Schwäbische Zeitung (Tettnang)
Rekordplus bei der Rente – und was davon übrig bleibt
Die rund 20 Millionen Pensionäre profitieren von der höchsten Erhöhung seit 23 Jahren
- Ab heute gibt es mehr Geld für Deutschlands Rentnerinnen und Rentner: Zum 1. Juli steigen die Altersbezüge so stark wie seit 23 Jahren nicht mehr. Doch die Erhöhung kommt nicht 1:1 an, schließlich müssen Rentner weiter Beiträge zur Kranken- und zur Pflegeversicherung zahlen. Darüber hinaus rutschen immer mehr in die Steuerpflicht. Hintergründe zur Anhebung der Altersbezüge und zur Debatte über die gestiegenen Sozialausgaben beleuchtet Rasmus Buchsteiner. BERLIN
Wie stark steigen die Renten?
Die Bezüge werden um 4,25 Prozent im Westen und um 5,95 Prozent im Osten angehoben. Damit wird der Rentenwert in den neuen Bundesländern künftig 94,1 Prozent des Wertes im Westen erreichen. Auch die Versorgungsbezüge werden in den alten und neuen Ländern um 4,25 Prozent angehoben. Dabei geht es vor allem um Kriegsopfer, Impfgeschädigte und Opfer von Gewalttaten.
Wie wird das Plus finanziert?
Der Anstieg soll sich nicht auf die Höhe des Beitragssatzes zur Rentenversicherung auswirken. Dieser bleibe in den kommenden Jahren stabil, heißt es aus der Bundesregierung. Dank guter Konjunktur und Milliarden-Rücklagen in der Rentenkasse ist das Plus finanzierbar.
Ist brutto gleich netto?
Nein. Auch Rentner müssen Sozial- abgaben zahlen, unter anderem für die Krankenversicherung. Für die Pflegeversicherung zahlen sie sogar den vollen Beitragssatz von aktuell mindestens 2,35 Prozent. Besonders viel geht bei freiwillig Krankenversicherten sowie Privatversicherten ab. Hinzu kommt: Laut Bundesfinanzministerium müssen als Folge der Rentenerhöhung rund 70 000 Rent- ner erstmals Steuern auf ihre Altersbezüge und Zusatzeinnahmen zahlen. Insgesamt wären damit 3,9 Millionen Rentner steuerpflichtig. Für sie gilt: Jede Rentenerhöhung wird zu 100 Prozent versteuert.
Warum steigen die Renten in diesem Jahr so stark?
Hauptursachen für das kräftige Plus sind die positive Entwicklung am Arbeitsmarkt und die gestiegenen Einkommen. Rentenerhöhungen hängen insbesondere von der Lohnentwicklung im Vorjahr ab. In die Berechnung gehen aber auch das zahlenmäßige Verhältnis von Rentnern und Beitragszahlern sowie die Entwicklung des Beitragssatzes ein. Außerdem war die Rentenerhöhung im vergangenen Jahr wegen der veränderten Berechnungsgrundlage um einen Prozentpunkt geringer ausgefallen, was jetzt wieder einmalig ausgeglichen wird. Im vergangenen Jahr hatte es im Westen eine Erhöhung von 2,1 und im Osten von 2,5 Prozent gegeben.
Wie wird sich das Rentenniveau entwickeln?

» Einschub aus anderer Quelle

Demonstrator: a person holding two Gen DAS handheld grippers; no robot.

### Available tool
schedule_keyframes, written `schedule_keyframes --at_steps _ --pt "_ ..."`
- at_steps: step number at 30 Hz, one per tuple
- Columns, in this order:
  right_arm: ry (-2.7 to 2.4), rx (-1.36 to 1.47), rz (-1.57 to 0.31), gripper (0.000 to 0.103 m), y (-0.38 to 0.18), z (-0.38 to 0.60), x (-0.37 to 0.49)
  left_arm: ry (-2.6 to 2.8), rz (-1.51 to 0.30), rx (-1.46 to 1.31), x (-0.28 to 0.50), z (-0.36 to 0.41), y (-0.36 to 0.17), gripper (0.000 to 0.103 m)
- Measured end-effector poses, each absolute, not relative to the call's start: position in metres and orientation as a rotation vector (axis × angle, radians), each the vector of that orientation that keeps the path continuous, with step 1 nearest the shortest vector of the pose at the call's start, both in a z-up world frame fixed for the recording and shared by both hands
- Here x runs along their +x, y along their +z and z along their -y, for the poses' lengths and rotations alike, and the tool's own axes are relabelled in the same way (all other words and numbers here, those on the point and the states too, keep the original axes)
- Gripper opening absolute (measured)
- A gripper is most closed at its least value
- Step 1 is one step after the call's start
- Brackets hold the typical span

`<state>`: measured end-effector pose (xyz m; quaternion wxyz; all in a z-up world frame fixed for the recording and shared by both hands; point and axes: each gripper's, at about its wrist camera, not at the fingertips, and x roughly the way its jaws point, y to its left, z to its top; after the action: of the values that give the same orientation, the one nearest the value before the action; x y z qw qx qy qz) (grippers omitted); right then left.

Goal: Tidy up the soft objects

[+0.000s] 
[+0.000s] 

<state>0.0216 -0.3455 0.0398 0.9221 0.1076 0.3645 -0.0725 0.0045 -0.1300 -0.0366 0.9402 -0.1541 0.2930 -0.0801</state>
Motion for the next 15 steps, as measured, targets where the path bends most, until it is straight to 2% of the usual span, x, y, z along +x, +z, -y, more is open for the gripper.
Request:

Für den sogenannten „Eckrentner“– mit 45 Beitragsjahren und durchschnittlichem Verdienst – beträgt das Rentenniveau aktuell 47,5 Prozent des Arbeitnehmerlohns nach Abzug der Sozialabgaben. Das Rentenniveau wird weiter sinken – auf 44,2 Prozent im Jahr 2030. Die gesetzliche Rente allein sichert den Lebensstandard nicht.
Wie hoch sind Deutschlands Sozialausgaben insgesamt? Und welchen Anteil hat daran die Rente?
Die Sozialausgaben in Deutschland lagen im vergangenen Jahr bei 888,2 Milliarden Euro – ein neuer Rekord. Gegenüber 2014 waren die Aufwendungen damit um 4,5 Prozent gestiegen. Die Rente ist mit 282 Milliarden Euro der größte Posten. Bei der Krankenversicherung belaufen sich die Ausgaben auf 211,9 Milliarden Euro, bei den Beamtenpensionen sind es 52,9 Milliarden Euro. Mit 28,9 Milliarden Euro gab die Pflegeversicherung erstmals mehr Geld aus als die Arbeitslosenversicherung, die 2015 auf 27,4 Milliarden Euro kam.